SALT LAKE CITY — Former Gov. Jon Huntsman Jr. may be trailing in fundraising for his presidential race here, but he's still spending more than $1.8 million to call Utah home.
Federal Elections Commission data show Utahns contributed more than $1.9 million to Mitt Romney's 2012 bid for the White House, but gave Huntsman just over $256,000.
That's less than the nearly $262,000 that Democratic President Barack Obama collected in the GOP-dominated state. Utahns gave a total $2.55 million to all candidates in the race.
"I am surprised at how much money Mr. Romney has taken out of the state of Utah," pollster Dan Jones said. "It makes him look almost like a local."
Romney has consistently outpolled Huntsman in Utah and has the support of many of the state's key political leaders, including Huntsman's former chief of staff as governor, Rep. Jason Chaffetz, R-Utah.
And Romney, who led the 2002 Winter Olympics in Salt Lake City, won an unprecedented 90 percent of the vote in the state's 2008 GOP primary against the party's eventual nominee, Sen. John McCain, R-Ariz.
Jones said the Huntsman family's wealth may be hurting his efforts to raise money here. "I believe there are those who think the Huntsmans have the money and he can find it other ways," he said.

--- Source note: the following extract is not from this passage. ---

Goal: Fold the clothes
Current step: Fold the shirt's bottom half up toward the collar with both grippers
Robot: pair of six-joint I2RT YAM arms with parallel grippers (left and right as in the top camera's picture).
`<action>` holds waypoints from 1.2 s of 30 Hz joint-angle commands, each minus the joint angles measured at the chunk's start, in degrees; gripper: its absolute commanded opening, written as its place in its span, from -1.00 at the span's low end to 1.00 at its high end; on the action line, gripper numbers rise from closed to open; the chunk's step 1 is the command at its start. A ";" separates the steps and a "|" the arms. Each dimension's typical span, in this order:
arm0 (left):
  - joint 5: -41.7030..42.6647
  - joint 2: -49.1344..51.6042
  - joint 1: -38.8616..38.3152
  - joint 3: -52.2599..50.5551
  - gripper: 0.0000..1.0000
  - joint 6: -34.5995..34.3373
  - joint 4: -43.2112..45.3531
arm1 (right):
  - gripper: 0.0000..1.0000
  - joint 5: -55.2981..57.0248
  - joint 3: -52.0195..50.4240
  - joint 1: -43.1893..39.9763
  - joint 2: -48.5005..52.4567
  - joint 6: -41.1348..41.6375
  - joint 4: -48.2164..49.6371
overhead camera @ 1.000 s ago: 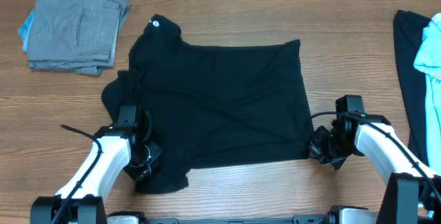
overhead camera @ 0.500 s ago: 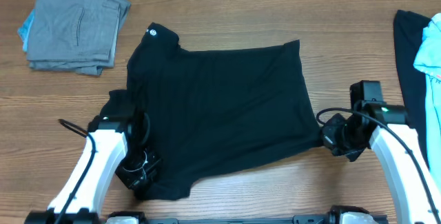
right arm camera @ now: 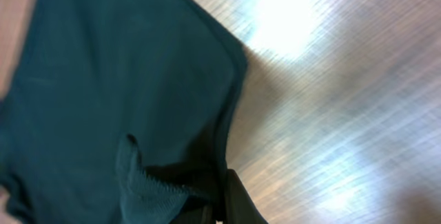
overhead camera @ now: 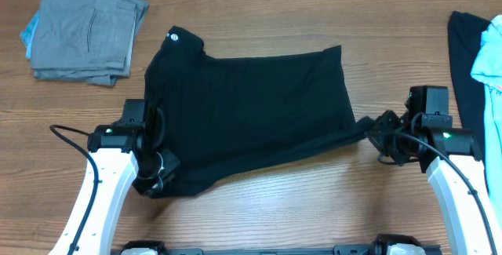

Romney adviser Kirk Jowers, head of the University of Utah's Hinckley Institute of Politics, said Utahns committed to Romney in the last election and aren't straying.
"Utah gave its heart to Romney in 2007 and 2008 for president," Jowers said. Another disadvantage for Huntsman, he said, is that "donors like to give to winners. And at the moment, Huntsman does not appear to be a viable presidential candidate."
Through Sept. 30, Romney has raised $32.2 million nationally compared to Huntsman's $4.5 million. Huntsman's total includes personal loans to his campaign totaling nearly $2.3 million.
Huntsman has also been spending money on a new place to live in Utah. He had sold his family's Salt Lake City home to move into the Governor's Mansion after taking office in 2005.
When he stepped down in 2009 to become the U.S. ambassador to China, he continued to use the mansion as his address to vote in the 2010 election. But upon returning to the United States earlier this year, Huntsman moved into a $3.6 million house in Washington, D.C.
Now Huntsman has purchased a condominium in the new 30-story Promontory on South Temple building in City Creek, the downtown shopping, entertainment and residential development being built by The Church of Jesus Christ of Lattter-day Saints.
According to the Salt Lake County recorder's office, Huntsman made the purchase in early August and took out a $1.87 million mortgage on Oct 18.
The unit he bought, located on the southwest corner of the seventh floor, is not the same one he listed as his residence in filings with the FEC.
Those filings, for the series of personal loans he made to his to his campaign beginning in May, list a larger, 3-bedroom, 2-bath, 2,300-square foot unit that faces Temple Square. That unit is marked unsold on the development's website.
His unit is just over 1,500 square-feet, including a balcony off the living room and has two bedrooms and two baths. The Huntsmans have seven children, including two young adopted daughters still living at home.
Huntsman said he stayed at the condo during a visit to Salt Lake last week to attend the dedication of a major expansion of the Huntsman Cancer Institute, joking that it was on the same street as the Governor's Mansion.
"Utah is his home, that's where his family is. He always planned on having a residence there," Huntsman's campaign spokesman Tim Miller said. Utah will be where the former governor casts his ballot in 2012 as well as his primary residence for tax purposes, Miller said.
University of Utah political science professor Matthew Burbank said Huntsman may be "positioning himself for the future," possibly including another run for office in Utah.
"I think that's probably what he's doing, is saying, 'If I were to look at the Senate or something like that, I need to establish a residence in Utah,'" Burbank said. But he called a challenge to Sen. Orrin Hatch, R-Utah, unlikely.
"I don't think he could pivot quite that quickly and I don't think he would want to," Burbank said. "But after being governor, there's not that much else you'd want to run for."
Jowers said he didn't see any political advantage to Huntsman's establishing his legal residence in Utah.
"I guess time will tell there," he said. "Huntsman will run this presidential race. It appears he will not be successful in it. Then he'll have to figure out the next act of his life and that will determine where he will live."
The nation's capitol, Jowers said, might make more sense. "For someone who has been involved in government, especially international-type federal government most of his life, D.C. would be an obvious place for him to look for a job."